The uncertainty has not stopped the union, nearly 1,200 strong, from planning out picket duties.
Ferrett said each member will be responsible for one six-hour shift every seven days, be that working in the canteen, taking water to the picket lines or picketing at one of the three plant gates if a strike is indeed ordered in Bowling Green.
In terms of production, Ferrett said the plant has not experienced any residual effects from GM’s plant in Wentzville, Missouri, going on strike.
According to Ferrett, major UAW suppliers that may affect Corvette assembly if they are ordered to strike include GM’s Tonawanda Engine Plant in Buffalo, New York, and its Bedford, Indiana, casting plant.
He said a Bowling Green strike would be significant for GM, since “I think we’re in the top percentage of profitable vehicles that General Motors makes.”
According to sales numbers from GM Authority, the Corvette continues to dominate the premium sports car market.
More than 9,100 units were sold in Q2 of 2023, nearly a 6% increase over Q2 of 2022 and well ahead of the 3,140 Porsche 911 units moved in the same time frame.
“The Corvette mid-engine is a very hot commodity still,” Ferrett said. “Basically every car we make is sold.”
If there is a strike, Ferrett said the support of the Bowling Green community will be paramount.
He said the people of Bowling Green were “nothing but supportive to the cause” when the plant went on strike against GM in 2019, and Ferrett said he expects the level of solidarity to be somewhat similar if workers are told to return to the picket line.
Plant management declined to comment.
Ferrett added that the union may be doing some rallies in the near future to give Bowling Green the chance to meet its members, but nothing has been scheduled yet.
He said he hopes the UAW strike is ultimately a short one.
“I hope I wake up every day and we have a tentative agreement that’s fair and meets the needs of all our members.

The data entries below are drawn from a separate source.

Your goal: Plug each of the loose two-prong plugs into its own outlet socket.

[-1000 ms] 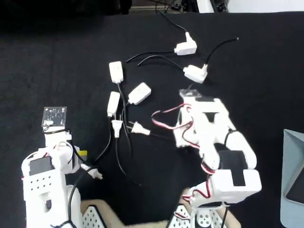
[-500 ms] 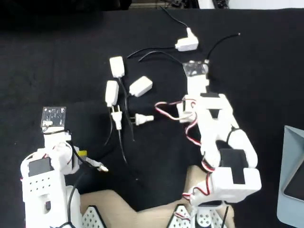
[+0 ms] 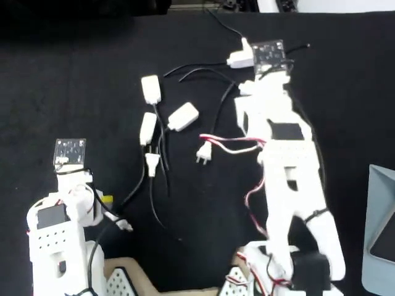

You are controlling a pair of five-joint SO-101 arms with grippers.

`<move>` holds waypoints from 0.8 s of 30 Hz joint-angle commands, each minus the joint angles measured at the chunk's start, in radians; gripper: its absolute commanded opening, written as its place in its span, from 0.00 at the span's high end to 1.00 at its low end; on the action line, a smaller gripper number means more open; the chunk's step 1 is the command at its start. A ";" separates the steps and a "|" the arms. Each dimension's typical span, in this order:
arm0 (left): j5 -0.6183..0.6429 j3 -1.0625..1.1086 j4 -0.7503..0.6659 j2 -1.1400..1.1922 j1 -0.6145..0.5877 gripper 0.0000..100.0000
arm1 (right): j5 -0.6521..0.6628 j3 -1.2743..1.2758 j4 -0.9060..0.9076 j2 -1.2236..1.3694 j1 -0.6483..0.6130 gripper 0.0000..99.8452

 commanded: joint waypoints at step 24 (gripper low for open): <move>-0.009 -0.004 -0.015 -0.012 -0.010 0.71 | -0.555 -0.214 0.186 0.475 -0.265 0.87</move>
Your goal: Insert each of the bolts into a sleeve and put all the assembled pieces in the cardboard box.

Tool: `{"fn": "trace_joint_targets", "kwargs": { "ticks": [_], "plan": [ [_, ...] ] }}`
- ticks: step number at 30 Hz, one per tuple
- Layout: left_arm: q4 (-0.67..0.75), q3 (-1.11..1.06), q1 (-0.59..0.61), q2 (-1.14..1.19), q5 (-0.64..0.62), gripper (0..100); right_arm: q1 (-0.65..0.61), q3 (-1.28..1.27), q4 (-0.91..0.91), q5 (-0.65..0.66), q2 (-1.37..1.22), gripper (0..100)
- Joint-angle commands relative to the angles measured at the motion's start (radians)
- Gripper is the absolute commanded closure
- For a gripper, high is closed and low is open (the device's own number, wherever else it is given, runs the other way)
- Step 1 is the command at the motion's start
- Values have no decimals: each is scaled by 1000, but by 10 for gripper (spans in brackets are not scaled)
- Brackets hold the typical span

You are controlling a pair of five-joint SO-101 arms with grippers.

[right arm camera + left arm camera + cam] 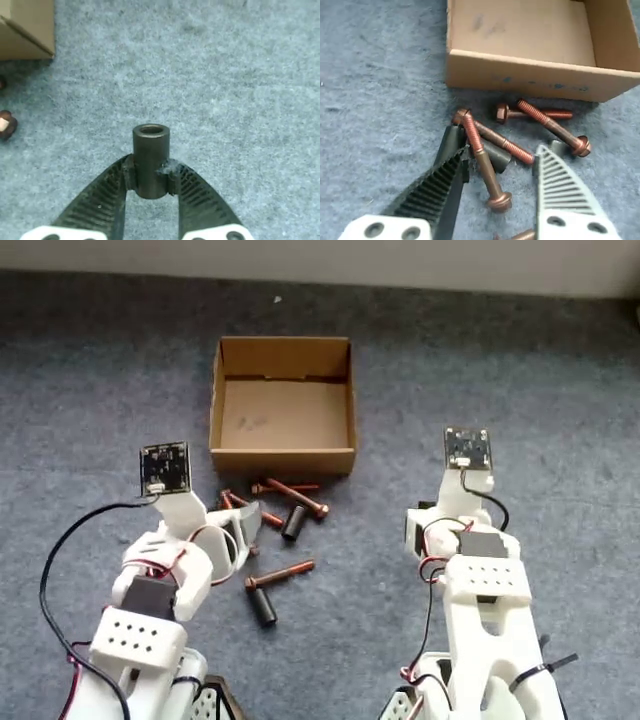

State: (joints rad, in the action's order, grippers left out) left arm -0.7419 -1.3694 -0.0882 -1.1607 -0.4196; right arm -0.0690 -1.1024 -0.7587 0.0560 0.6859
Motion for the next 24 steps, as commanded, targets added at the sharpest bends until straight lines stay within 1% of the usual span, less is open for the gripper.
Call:
{"fn": "trace_joint_targets", "kwargs": {
  "ticks": [1,3,4,5,7,8,10,13,16,18,21,24],
  "plan": [
    [-161,61,41,-77,-21,686,7,12,19,2,27,993],
    [-193,79,64,-111,-11,710,7,12,19,2,27,993],
    [-196,85,81,-128,31,720,7,12,19,2,27,993],
    [-196,87,96,-140,101,732,7,12,19,2,27,993],
    [-192,87,125,-162,287,760,7,12,19,2,27,993],
    [-192,87,133,-168,385,774,7,12,19,2,27,993],
    [-192,88,134,-176,540,800,7,12,19,2,27,993],
    [-215,130,137,-173,712,816,7,12,19,2,27,993],
    [-295,196,137,-171,859,818,5,12,19,2,27,993],
    [-322,242,136,-170,908,818,5,12,19,2,27,993],
    [-342,297,136,-168,928,819,4,12,19,2,27,992],
    [-385,348,133,-105,991,820,4,12,19,2,27,992]
  ]
}}
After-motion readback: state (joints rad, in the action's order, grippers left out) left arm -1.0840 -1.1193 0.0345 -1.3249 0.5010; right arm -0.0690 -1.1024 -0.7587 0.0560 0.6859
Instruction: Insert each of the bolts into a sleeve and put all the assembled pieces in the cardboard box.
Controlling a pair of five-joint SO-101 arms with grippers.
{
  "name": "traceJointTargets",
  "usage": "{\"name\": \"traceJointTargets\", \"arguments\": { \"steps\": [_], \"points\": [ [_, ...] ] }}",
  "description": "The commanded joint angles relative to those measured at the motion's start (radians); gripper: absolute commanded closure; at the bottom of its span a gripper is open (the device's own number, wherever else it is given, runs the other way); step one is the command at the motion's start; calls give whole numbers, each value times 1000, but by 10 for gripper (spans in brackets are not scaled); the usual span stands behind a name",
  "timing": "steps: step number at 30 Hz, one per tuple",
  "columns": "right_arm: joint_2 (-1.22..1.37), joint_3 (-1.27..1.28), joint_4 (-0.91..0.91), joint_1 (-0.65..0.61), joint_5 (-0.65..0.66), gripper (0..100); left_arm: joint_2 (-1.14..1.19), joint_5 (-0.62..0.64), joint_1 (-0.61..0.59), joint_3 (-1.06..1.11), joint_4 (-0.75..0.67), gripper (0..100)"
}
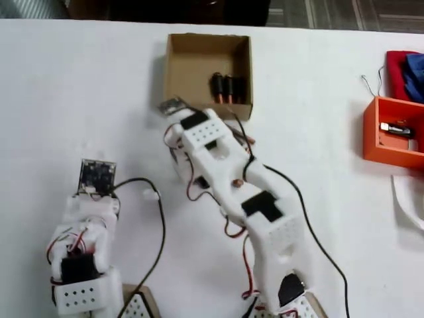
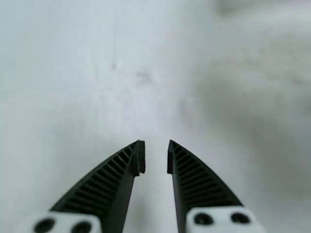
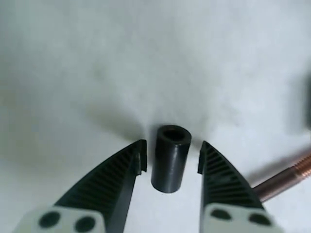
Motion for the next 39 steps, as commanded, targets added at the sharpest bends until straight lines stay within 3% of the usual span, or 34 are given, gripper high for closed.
{"name": "traceJointTargets", "arguments": {
  "steps": [1,28,32,39],
  "points": [
    [-114,68,-61,10,21,836,-12,-2,-2,22,8,895],
    [-113,196,-150,54,29,838,-12,-2,-2,22,8,895],
    [-113,198,-153,56,29,993,-12,-2,-2,22,8,895],
    [-113,196,-153,62,29,978,-12,-2,-2,22,8,895]
  ]
}}
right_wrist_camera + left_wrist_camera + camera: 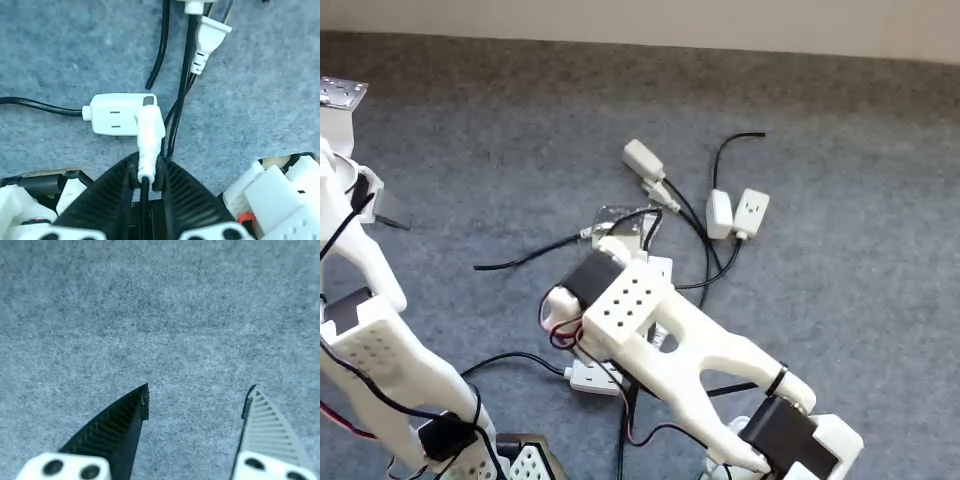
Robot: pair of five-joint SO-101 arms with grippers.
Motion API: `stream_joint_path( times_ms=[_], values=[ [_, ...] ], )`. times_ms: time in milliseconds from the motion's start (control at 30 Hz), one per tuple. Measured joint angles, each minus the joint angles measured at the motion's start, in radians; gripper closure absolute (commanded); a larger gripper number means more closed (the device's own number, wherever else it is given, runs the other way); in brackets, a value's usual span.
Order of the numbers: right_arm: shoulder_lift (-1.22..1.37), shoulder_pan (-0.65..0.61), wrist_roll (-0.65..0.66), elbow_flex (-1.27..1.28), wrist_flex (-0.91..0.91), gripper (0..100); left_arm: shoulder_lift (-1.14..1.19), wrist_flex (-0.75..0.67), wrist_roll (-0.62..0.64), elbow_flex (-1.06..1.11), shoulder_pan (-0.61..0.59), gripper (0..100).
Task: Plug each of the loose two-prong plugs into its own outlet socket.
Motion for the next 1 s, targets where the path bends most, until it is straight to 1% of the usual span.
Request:
stream_joint_path(
  times_ms=[167,267,533,800,933,1000],
  values=[
    [0.0,-0.101,0.0,0.0,0.0,99.3,0.0,0.0,0.0,0.0,0.006,69],
    [0.0,-0.137,0.0,0.003,0.0,99.3,0.0,0.0,0.0,0.0,0.006,69],
    [0.0,-0.141,0.0,0.153,-0.044,99.3,0.0,0.0,0.0,0.0,0.006,69],
    [0.0,-0.141,0.0,0.141,-0.051,99.3,0.0,0.0,0.0,0.0,0.006,69],
    [0.0,-0.14,0.0,0.095,-0.011,99.3,0.0,0.0,0.0,0.0,0.006,69],
    [0.0,-0.12,0.0,0.091,-0.009,99.3,0.0,0.0,0.0,0.0,0.006,69]
  ],
)
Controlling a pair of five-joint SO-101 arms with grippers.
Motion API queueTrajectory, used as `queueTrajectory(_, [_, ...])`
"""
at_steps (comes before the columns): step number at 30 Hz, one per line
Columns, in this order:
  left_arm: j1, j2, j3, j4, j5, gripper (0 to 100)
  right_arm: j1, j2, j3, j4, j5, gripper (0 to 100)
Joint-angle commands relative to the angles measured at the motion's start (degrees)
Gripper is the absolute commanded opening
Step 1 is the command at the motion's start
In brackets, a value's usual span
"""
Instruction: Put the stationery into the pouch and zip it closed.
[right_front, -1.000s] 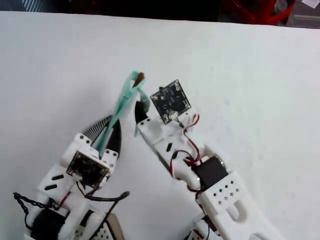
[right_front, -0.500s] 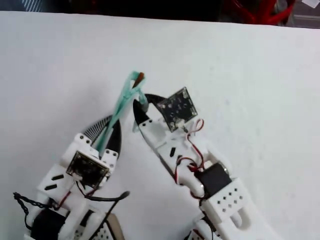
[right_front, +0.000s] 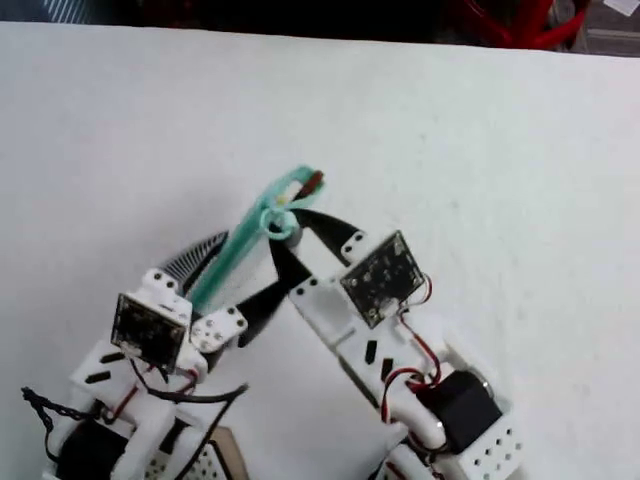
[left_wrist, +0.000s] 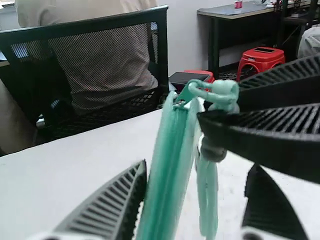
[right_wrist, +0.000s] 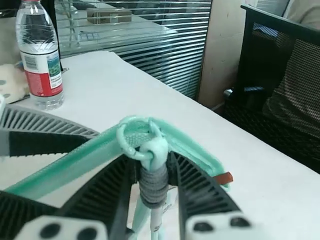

Our newer members, our members not hired yet, our retirees, our traditional employees that have been here for 15 or more years,” he said.
He said he felt this set of negotiations is one of the “most pivotal times in my lifetime” when it comes to taking care of the middle class.
“People always say the auto workers set the tone for the middle class, which in my opinion has been eroding over my whole career of 30 years at GM,” Ferrett said. “I think it needs to start to spin back to the people who actually build the product.”
He added that it was time for workers to “get” rather than to “give back,” saying he’s sure a point exists where both sides can agree.
“I just hope they get to that point soon.”